スミス

 「・・・神様・・・ッ!」
 「いや、スミスで十分だ」
 (「マトリックス・リローデッド」より、エージェント・スミス

マトリックス リローデッド(UMD Video)
ワーナー・ホーム・ビデオ (2006/07/21)



 身の回りにミステリーがある。およそ簡単に発見できるはずの間違いについて
何故か誰一人として指摘をしていなかったりするところである。勿論、その誤りを
含むエントリが余り読まれていないと言う事もないし、読んでいる人たちが著しく 
議論に弱いという事もないはずなのだが何故か最も簡単な批判がなされてない。


 具体的には

民主主義は至上の理想ではない。大衆がすべて賢者に
レベルアップしない限り、民主主義・多数決は衆愚である。

とか書くと、俺を「大衆蔑視者」「選民思想
呼ばわりする大衆至上主義者が来るんだよな。
http://d.hatena.ne.jp/matsunaga/20060928#1159408560

 という松永氏のエントリ。すでに結構な人らが色々議論しているはずなのだが
どうもその辺が妙だ。
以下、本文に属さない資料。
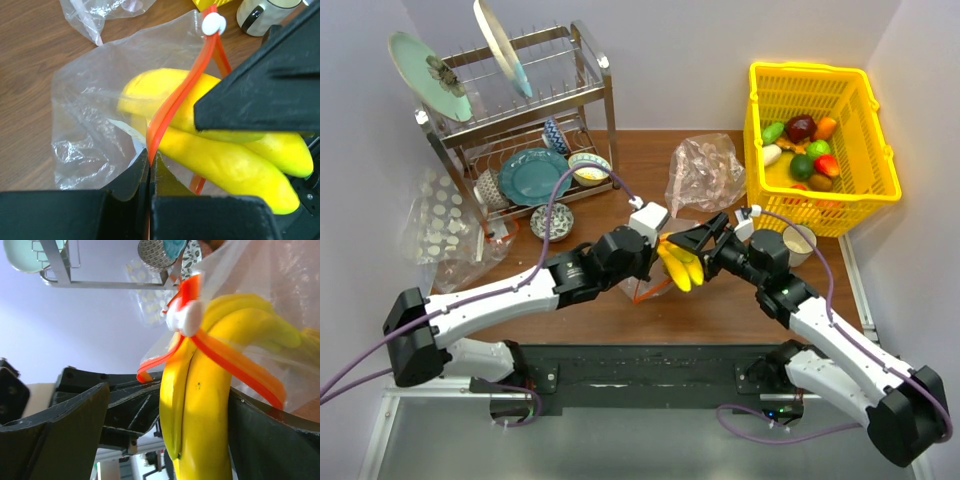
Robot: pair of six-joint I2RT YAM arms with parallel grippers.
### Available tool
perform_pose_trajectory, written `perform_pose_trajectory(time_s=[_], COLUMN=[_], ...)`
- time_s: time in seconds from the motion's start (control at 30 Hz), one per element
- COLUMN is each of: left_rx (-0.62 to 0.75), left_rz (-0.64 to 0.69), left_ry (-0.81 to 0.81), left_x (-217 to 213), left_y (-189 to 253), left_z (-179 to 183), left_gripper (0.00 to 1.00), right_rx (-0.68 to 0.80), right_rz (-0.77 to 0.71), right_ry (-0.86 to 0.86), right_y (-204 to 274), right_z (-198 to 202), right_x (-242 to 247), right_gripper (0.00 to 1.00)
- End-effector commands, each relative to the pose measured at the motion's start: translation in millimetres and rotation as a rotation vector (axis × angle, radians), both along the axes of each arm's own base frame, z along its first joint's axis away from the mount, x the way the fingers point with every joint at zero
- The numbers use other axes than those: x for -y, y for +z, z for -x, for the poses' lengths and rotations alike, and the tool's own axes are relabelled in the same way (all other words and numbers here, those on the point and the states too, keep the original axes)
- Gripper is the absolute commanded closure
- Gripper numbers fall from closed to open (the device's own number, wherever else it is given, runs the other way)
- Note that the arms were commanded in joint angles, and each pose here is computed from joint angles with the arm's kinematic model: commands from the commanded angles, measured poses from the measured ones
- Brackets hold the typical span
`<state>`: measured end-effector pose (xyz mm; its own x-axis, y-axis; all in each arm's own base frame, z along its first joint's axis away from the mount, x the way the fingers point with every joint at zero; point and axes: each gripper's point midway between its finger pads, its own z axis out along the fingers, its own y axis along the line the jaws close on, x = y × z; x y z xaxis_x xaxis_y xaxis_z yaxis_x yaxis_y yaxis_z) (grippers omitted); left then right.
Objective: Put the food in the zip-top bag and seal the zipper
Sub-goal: Place the fake fruit in the zipper food storage bag.
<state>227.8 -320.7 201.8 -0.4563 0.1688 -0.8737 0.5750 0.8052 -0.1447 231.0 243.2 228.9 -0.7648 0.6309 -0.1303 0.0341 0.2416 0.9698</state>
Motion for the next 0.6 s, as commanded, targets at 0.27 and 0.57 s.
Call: perform_pose_trajectory(time_s=[0.27, 0.57], left_rx=[-0.134, -0.172], left_rz=[0.130, 0.159], left_ry=[-0.138, -0.154], left_x=[33.4, 24.4], left_y=[53.7, 65.3], left_z=[-11.3, -25.4], left_gripper=[1.00, 1.00], right_rx=[0.116, 0.136], right_rz=[0.331, 0.475], right_ry=[-0.073, -0.018], right_y=[17.8, 6.8], right_z=[-10.9, -9.9], right_x=[31.0, 36.5], right_gripper=[0.27, 0.03])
何やら意図を深読みしたりするのは結構なのだが、その
結果としてこうまではっきりしている間違いを忘れ去ってしまうのは全く謎である。
ここには二重の全否定がある。どうも松永氏本人は「wikiの話」に限定しており
その上では全否定はしていないと言いたいようだがこの要約部はそう読めない。


 というのは
 まずここで言われている事が単純な多数決の意味さえ見失ってしまうと言う事
がある。それは当の意思決定に関わる「全て」の人にレベルアップが要請される
ところからはそう読まなければならなくなる。現実的に言うなら多数決なのだから
概ね多数が相応に賢ければ十分問題ない程の機能は得られるはずだ。つまり
その点を吟味せずに多数決を衆愚だと呼ぶのなら、それは単にありうる多数決を
残らず衆愚だと呼ぶ事になってしまうだろう。勿論多数決が本来有効に機能する
場面を吟味せずにそんな呼び方をしてしまっているのだから、これは全然有効な
議論にはならない。ともあれここにはまず一つ目の全否定を見る他はないだろう。


 そして
 二つ目の全否定も示されなければならない。それは要請されている知性向上
が恒常的なものでなければならないように言われているところである。その上で
その恒常性を得られなければ駄目だと言うのだから要するに要不要の事情には
関わらない、と言う事になる。こう言うだけではあまり事態を想像しにくいのかも
しれないが、ポイントは要不要の事情というものが知の専門性を成り立たせると
言う事である。様々な状況から切り出されていってそれに特化したのが専門知
である。それは勿論、社会に散らばりゆるやかに維持されゆるやかに変化して
いるものだが、特に社会一般に共有されているというものでもないだろう。勿論
社会的なレベルでの要不要と言う事情に即してそれら専門知の社会での位置
付けは変わる。それは賢者による不断の治世などではないものだが知の分業
によって「社会全体の」知性を組み替えうる余力を生む事になる。そこでは恒常
的な賢者化なんて必要ない。必要になるのは専門家とそれを支える常識である。


 つまり
 松永氏の第二の全否定は「万能人」を求めていると言う点にある。ルネサンス
時代のダ・ヴィンチだとかライプニッツとかをイメージすると解りいいのだろうか。
そしてそんな「万能人」に「社会の全員が」なれないと衆愚だと言ってしまって
いるのだから、これはかなり偏狭な考え方だと見なければならなくもなってくる。


 つまり
 現実的に言うなら「概ね多くの大衆が場合によっては賢者にもなりうる」事が
衆愚化を免れる条件だろう。「全員が」「不断に」「全分野に」精通している必要
などない。必要なのは専門知を社会で維持する仕組みであり、その腐敗を監視
する常識の目である。勿論、これ自体問題のある方策だと言うのは解っている。
常識は権力において専門家に優越しなければならないが、正当性に至ると言う
権利において専門家などより遥かに劣っている。このバランスは不断の問題だ。


 と言う訳で
 少なくとも「要するに」と題された段落がこういった次第なのであれば、それは
そのような問題だと読まれても仕方ないだろう。wikiの話に本意があったのなら
少なくとも大風呂敷を広げすぎた事くらいは認めていなければならない事になる。